◆ How to complete this task:
Nothing in the data may be altered; restate all of it exactly.

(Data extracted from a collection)
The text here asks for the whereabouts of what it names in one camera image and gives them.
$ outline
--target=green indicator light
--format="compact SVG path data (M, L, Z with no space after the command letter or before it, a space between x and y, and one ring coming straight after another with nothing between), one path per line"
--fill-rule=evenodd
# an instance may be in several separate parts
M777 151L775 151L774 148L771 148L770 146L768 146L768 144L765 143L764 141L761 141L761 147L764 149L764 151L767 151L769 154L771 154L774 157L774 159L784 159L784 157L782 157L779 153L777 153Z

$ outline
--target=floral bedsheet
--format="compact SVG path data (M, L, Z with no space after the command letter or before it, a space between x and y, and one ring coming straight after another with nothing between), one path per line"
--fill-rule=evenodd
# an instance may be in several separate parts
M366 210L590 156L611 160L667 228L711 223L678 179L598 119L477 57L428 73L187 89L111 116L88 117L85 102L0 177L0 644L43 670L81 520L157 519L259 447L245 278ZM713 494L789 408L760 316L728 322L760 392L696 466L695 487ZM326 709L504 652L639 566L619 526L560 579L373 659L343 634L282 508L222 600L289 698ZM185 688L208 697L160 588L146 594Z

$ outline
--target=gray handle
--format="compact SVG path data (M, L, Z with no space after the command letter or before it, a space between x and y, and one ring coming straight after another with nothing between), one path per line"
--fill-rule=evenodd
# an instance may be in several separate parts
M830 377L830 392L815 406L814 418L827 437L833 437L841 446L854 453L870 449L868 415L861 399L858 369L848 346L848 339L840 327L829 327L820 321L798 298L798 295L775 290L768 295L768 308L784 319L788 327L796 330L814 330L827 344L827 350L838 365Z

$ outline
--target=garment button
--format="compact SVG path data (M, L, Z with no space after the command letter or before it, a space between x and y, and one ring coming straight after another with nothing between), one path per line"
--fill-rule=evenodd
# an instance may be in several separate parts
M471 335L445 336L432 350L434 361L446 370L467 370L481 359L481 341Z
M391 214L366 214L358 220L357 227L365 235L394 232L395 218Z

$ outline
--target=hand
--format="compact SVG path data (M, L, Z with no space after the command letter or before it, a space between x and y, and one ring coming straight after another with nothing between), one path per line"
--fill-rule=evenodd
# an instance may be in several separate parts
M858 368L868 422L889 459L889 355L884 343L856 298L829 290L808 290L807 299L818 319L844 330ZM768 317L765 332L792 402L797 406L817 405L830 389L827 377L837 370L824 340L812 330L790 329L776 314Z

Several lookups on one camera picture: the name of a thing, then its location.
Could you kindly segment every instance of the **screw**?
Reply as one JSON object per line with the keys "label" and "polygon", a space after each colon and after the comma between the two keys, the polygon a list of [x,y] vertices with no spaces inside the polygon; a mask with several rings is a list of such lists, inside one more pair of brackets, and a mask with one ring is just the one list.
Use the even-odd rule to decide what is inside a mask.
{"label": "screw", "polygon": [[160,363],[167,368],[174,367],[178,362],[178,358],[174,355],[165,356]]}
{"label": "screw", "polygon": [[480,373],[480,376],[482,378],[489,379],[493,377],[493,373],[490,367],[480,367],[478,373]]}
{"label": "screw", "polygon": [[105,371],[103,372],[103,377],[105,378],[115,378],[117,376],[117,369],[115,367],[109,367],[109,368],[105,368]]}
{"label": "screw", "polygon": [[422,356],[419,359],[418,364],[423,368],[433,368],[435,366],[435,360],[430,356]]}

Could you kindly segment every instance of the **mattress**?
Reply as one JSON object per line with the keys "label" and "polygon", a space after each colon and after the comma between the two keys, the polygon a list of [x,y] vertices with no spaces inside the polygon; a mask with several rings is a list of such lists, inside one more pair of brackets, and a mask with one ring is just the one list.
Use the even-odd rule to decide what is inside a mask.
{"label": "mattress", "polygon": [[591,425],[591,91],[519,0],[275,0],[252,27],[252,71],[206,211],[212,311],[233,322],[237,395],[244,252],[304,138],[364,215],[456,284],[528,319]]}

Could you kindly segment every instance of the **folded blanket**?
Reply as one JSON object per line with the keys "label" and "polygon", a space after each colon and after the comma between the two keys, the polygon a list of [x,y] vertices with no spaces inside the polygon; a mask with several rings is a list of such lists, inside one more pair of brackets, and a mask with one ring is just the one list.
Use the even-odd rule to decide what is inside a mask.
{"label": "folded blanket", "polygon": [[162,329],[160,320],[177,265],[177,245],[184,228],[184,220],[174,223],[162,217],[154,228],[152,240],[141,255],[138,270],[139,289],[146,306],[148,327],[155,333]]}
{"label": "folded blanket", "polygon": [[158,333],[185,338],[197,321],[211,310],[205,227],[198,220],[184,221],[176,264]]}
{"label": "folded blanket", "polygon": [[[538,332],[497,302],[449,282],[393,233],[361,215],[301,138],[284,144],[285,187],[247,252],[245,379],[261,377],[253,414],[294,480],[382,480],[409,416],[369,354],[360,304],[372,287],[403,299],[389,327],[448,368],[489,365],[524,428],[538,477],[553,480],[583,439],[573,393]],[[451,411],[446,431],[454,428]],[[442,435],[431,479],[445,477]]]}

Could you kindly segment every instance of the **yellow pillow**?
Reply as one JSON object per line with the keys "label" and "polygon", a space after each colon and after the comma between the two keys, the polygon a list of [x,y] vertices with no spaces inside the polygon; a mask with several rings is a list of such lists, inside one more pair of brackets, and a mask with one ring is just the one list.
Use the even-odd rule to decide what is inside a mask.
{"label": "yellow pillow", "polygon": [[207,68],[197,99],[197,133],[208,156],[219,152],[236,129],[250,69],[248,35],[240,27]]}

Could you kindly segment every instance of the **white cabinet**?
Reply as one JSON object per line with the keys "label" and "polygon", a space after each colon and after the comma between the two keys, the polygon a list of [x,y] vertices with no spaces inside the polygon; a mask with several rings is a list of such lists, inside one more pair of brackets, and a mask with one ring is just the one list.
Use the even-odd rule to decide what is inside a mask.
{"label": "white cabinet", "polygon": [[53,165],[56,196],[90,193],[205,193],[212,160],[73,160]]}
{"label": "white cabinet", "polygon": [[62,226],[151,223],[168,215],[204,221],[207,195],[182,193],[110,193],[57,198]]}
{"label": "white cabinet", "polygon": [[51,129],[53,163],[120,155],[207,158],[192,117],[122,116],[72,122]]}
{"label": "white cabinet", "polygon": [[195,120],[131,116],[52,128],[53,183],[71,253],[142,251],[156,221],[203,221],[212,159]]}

◆ Completed task:
The text here asks for the whereabouts of what it names in one camera image and gives them.
$ outline
--target=green indicator light
--format="compact SVG path data (M, L, Z with no space after the command letter or before it, a space between x and y, and one ring coming straight after another with nothing between), one path per line"
--fill-rule=evenodd
# an instance may be in several separate parts
M777 151L775 151L774 148L771 148L770 146L768 146L768 144L765 143L764 141L761 141L761 147L764 149L764 151L767 151L769 154L771 154L774 157L774 159L784 159L784 157L782 157L779 153L777 153Z

$ outline
--target=floral bedsheet
--format="compact SVG path data (M, L, Z with no space after the command letter or before it, a space between x and y, and one ring coming straight after another with nothing between), one path per line"
--fill-rule=evenodd
# an instance may be in several separate parts
M366 210L590 156L611 160L667 228L711 223L678 179L598 119L477 57L428 73L187 89L111 116L88 117L85 102L0 177L0 644L43 670L81 520L157 519L259 447L245 278ZM713 494L789 408L760 316L728 322L760 392L696 466L695 487ZM326 709L504 652L639 566L619 526L560 579L373 659L343 634L282 508L222 600L289 698ZM185 688L208 697L160 588L146 594Z

$ outline
--target=gray handle
--format="compact SVG path data (M, L, Z with no space after the command letter or before it, a space between x and y, and one ring coming straight after another with nothing between), one path per line"
--fill-rule=evenodd
# an instance may be in several separate parts
M830 377L830 392L815 406L814 418L827 437L833 437L841 446L854 453L870 449L868 415L861 399L858 369L848 346L848 339L840 327L829 327L820 321L798 298L798 295L775 290L768 295L768 308L784 319L788 327L796 330L814 330L827 344L827 350L838 365Z

$ outline
--target=garment button
--format="compact SVG path data (M, L, Z with no space after the command letter or before it, a space between x and y, and one ring coming straight after another with nothing between), one path per line"
--fill-rule=evenodd
# an instance may be in several separate parts
M471 335L445 336L432 350L434 361L446 370L467 370L481 359L481 341Z
M391 214L366 214L358 220L357 227L365 235L394 232L395 218Z

$ outline
--target=hand
--format="compact SVG path data (M, L, Z with no space after the command letter or before it, a space between x and y, and one ring coming straight after another with nothing between), one path per line"
--fill-rule=evenodd
# an instance may be in several separate parts
M858 368L868 422L889 459L889 355L884 343L856 298L829 290L808 290L807 299L818 319L844 330ZM768 317L765 332L792 402L797 406L817 405L830 389L827 377L837 370L824 340L812 330L790 329L776 314Z

Several lookups on one camera picture: the name of a thing, then its location.
Could you kindly segment every instance of the **screw**?
Reply as one JSON object per line with the keys "label" and "polygon", a space after each colon and after the comma between the two keys, the polygon a list of [x,y] vertices with no spaces inside the polygon; a mask with several rings is a list of such lists, inside one more pair of brackets, and a mask with one ring is just the one list.
Use the even-odd rule to decide what is inside a mask.
{"label": "screw", "polygon": [[160,363],[167,368],[174,367],[178,362],[178,358],[174,355],[165,356]]}
{"label": "screw", "polygon": [[480,373],[480,376],[482,378],[489,379],[493,377],[493,373],[490,367],[480,367],[478,373]]}
{"label": "screw", "polygon": [[105,371],[103,372],[103,377],[105,378],[115,378],[117,376],[117,369],[115,367],[109,367],[109,368],[105,368]]}
{"label": "screw", "polygon": [[422,356],[419,359],[418,364],[423,368],[433,368],[435,366],[435,360],[430,356]]}

Could you kindly segment every instance of the **mattress**?
Reply as one JSON object per line with the keys "label" and "polygon", a space after each colon and after the comma between the two keys, the polygon a list of [x,y] vertices with no spaces inside the polygon; a mask with several rings is a list of such lists, inside one more pair of brackets, and a mask with one ring is just the one list.
Use the even-odd rule to decide what is inside a mask.
{"label": "mattress", "polygon": [[591,425],[591,91],[519,0],[275,0],[252,27],[252,71],[206,211],[212,311],[233,322],[237,395],[244,252],[304,138],[364,215],[456,284],[528,319]]}

Could you kindly segment every instance of the **folded blanket**?
Reply as one JSON object per line with the keys "label" and "polygon", a space after each colon and after the comma between the two keys, the polygon a list of [x,y] vertices with no spaces inside the polygon; a mask with several rings is a list of such lists, inside one more pair of brackets, and a mask with one ring is just the one list.
Use the even-odd rule to decide what is inside a mask.
{"label": "folded blanket", "polygon": [[162,329],[160,320],[177,265],[177,245],[184,228],[184,220],[174,223],[162,217],[154,228],[152,240],[141,255],[138,270],[139,289],[146,306],[148,327],[155,333]]}
{"label": "folded blanket", "polygon": [[158,333],[185,338],[197,321],[211,310],[205,227],[198,220],[184,221],[176,264]]}
{"label": "folded blanket", "polygon": [[[538,332],[497,302],[449,282],[393,233],[361,215],[301,138],[284,144],[285,187],[247,252],[245,379],[261,377],[253,414],[294,480],[382,480],[409,416],[369,354],[360,304],[372,287],[403,299],[389,327],[448,368],[489,365],[524,428],[538,477],[553,480],[583,439],[573,393]],[[451,411],[446,431],[454,428]],[[442,435],[431,479],[445,477]]]}

Could you kindly segment every instance of the **yellow pillow**?
Reply as one JSON object per line with the keys "label" and "polygon", a space after each colon and after the comma between the two keys, the polygon a list of [x,y] vertices with no spaces inside the polygon; a mask with several rings is a list of such lists, inside one more pair of brackets, and a mask with one ring is just the one list.
Use the even-odd rule to decide what is inside a mask.
{"label": "yellow pillow", "polygon": [[207,68],[197,99],[197,133],[208,156],[219,152],[236,129],[250,69],[248,35],[240,27]]}

Could you kindly segment every instance of the **white cabinet**?
Reply as one JSON object per line with the keys "label" and "polygon", a space after each colon and after the comma between the two keys, the polygon a list of [x,y] vertices with no spaces inside the polygon; a mask with several rings is a list of such lists, inside one more pair of brackets, and a mask with one ring is just the one list.
Use the even-odd rule to decide what is inside a mask.
{"label": "white cabinet", "polygon": [[53,165],[56,196],[90,193],[205,193],[212,160],[73,160]]}
{"label": "white cabinet", "polygon": [[62,226],[151,223],[168,215],[204,221],[207,195],[182,193],[110,193],[57,198]]}
{"label": "white cabinet", "polygon": [[51,129],[53,163],[120,155],[207,158],[192,117],[122,116],[72,122]]}
{"label": "white cabinet", "polygon": [[195,120],[131,116],[52,128],[53,183],[71,253],[142,251],[156,221],[203,221],[212,159]]}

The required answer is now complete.